Rettet den Rettungswagen!

4. Oktober: Alarm aus Diyarbakir. Unsere Verbindungsleute bei der Metropolverwaltung melden uns, daß die türkische Zollverwaltung in Ankara die Herausgabe des Rettungwagens kategorisch und endgültig verweigert. Schlimmer noch: Die türkische Behörde kündigt an, den Wagen einzuziehen und zu verschrotten.

Ultimatum der türkischen Zollverwaltung für unseren Rettungswagen.

Ultimatum der türkischen Zollverwaltung für unseren Rettungswagen.

Was genau der Grund für die Blockade ist, steht in dem Schreiben nicht. Es wird lediglich auf eine Einzelvorschrift in den Zollregularien verwiesen.

Entscheidend für uns: Diese Lage ist auch für unsere Partner in Diyarbakir neu. Bislang war es ihnen problemlos möglich, Rettungswagen aus Deutschland oder der Schweiz als Spende entgegenzunehmen. Auf einmal gilt das nicht mehr.

Wir bemühen uns darum, die genaue juristische Begründung für die Blockade unseres Rettungswagens durch die Zollverwaltung noch zu klären. Im Vordergrund steht jetzt aber eine andere Sorge: Wir müssen den Rettungswagen retten!

Am Abend des 6. Oktober haben sich die Aktiven der Initiative „Dresden hilft Kobane“ zu einer Krisensitzung getroffen. Viele Telefonate und drei Tage später steht der Rettungsplan fest:

  • Am Dienstag, 11. Oktober, fliegt eine neue Crew von Dresden nach Antalya und fährt dann mit dem Nachtbus nach Ankara weiter. Dort verlangen wir die Herausgabe des Rettungswagens , um ihn aus der Türkei wieder auszuführen.
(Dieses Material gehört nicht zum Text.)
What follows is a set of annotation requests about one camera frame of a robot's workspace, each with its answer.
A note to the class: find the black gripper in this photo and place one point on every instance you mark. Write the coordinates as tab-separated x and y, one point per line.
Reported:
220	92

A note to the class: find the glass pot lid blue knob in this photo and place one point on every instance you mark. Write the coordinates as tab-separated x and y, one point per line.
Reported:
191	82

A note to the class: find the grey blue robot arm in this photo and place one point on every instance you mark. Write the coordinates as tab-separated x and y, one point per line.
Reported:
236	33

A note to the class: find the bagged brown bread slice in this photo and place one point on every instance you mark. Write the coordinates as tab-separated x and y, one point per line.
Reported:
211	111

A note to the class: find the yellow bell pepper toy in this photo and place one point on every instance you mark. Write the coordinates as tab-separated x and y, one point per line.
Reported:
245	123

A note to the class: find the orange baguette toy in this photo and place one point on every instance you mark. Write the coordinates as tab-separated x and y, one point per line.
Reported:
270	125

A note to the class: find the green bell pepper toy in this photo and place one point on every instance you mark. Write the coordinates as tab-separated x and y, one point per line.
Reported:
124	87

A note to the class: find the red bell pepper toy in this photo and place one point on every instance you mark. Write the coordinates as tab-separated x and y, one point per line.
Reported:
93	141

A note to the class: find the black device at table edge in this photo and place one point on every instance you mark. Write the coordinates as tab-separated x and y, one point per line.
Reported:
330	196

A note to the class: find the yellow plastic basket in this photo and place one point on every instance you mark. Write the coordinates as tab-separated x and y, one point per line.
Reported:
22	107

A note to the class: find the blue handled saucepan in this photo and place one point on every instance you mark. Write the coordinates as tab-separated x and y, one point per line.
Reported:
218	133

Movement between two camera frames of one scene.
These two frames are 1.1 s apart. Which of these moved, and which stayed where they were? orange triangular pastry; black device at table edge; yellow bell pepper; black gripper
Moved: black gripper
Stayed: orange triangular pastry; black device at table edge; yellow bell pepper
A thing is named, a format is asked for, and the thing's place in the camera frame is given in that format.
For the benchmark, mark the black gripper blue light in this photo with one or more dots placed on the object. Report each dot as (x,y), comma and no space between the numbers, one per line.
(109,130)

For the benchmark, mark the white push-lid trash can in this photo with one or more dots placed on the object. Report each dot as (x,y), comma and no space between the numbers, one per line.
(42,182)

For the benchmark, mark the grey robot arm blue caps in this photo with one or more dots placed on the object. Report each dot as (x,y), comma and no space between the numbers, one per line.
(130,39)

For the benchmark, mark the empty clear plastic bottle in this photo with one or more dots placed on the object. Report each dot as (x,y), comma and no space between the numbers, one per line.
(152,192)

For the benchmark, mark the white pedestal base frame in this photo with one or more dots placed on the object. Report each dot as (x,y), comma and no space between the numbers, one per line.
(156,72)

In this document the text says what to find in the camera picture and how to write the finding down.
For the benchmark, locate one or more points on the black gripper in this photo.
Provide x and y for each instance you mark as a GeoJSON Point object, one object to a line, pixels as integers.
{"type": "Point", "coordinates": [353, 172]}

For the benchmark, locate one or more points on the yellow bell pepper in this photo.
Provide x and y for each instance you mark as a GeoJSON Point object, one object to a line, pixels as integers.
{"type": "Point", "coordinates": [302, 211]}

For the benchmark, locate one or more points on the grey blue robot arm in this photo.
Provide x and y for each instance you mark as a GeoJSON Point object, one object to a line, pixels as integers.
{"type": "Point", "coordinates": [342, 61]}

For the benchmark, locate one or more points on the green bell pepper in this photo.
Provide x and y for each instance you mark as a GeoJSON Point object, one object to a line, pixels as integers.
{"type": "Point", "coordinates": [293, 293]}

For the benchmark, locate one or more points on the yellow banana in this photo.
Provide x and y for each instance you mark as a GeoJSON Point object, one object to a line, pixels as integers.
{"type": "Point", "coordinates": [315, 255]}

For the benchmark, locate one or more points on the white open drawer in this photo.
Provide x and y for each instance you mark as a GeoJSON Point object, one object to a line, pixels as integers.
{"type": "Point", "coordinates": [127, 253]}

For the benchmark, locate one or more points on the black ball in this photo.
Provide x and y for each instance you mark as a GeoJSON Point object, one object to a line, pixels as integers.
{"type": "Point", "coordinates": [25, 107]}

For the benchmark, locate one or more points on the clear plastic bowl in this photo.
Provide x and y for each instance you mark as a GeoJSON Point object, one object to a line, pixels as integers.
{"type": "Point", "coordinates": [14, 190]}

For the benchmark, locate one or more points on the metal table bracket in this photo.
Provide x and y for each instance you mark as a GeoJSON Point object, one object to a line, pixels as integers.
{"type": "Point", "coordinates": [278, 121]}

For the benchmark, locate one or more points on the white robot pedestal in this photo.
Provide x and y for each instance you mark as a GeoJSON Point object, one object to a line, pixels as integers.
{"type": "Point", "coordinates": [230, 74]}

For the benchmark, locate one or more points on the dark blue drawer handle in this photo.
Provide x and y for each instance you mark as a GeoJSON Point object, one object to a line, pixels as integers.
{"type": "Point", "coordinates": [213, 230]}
Wir werden dazu die Unterstützung der deutschen Botschaft in Ankara in Anspruch nehmen.
  • Wir bringen den Rettungswagen dann nach Griechenland, genauer gesagt: in die Region Thessaloniki. Dort stellen wir den Wagen der Initiative „DocMobile“ zur Verfügung. DocMobile ist Anfang 2015 in Niedersachsen ins Leben gerufen worden. Freiwillige, vor allem Ärzte, kümmern sich um die medizinische Versorgung für Flüchtlinge, die wegen der Schließung der Balkanroute im Norden Griechenlands gestrandet sind.

Auch die gespendeten Geräte und Verbrauchsmaterialien sollen nun Flüchtlingen in Griechenland zugutekommen. Alle Spender haben sich sofort damit einverstanden erklärt. Herzlichen Dank dafür!

Hilfe für die gestrandeten Flüchtlinge in Griechenland ist bitter nötig. Die griechischen Behörden sind überfordert – personell und an Ressourcen. Zugleich dürfen sie nicht einmal mehr das Rote Kreuz um Hilfe bitten, weil die Situation nach dem EU-Abkommen mit der Türkei nicht mehr als Katastrophenfall eingestuft wird. Ergebnis: Die Flüchtlinge hausen notdürftig in nicht winterfesten Unterkünfte; das Essen ist mangelhaft. Krankheiten haben ein leichtes Spiel.

Weitere Informationen über DocMobile und die Lage der Flüchtlinge in Griechenland:

Nicht Kobane, nicht Diyarbakir, nun hoffentlich wenigstens Griechenland. Die Irrfahrt unseres Rettungswagens sagt viel aus über die Lage in Europa und Nahost. Die Politik versagt. Es gibt viel zu tun.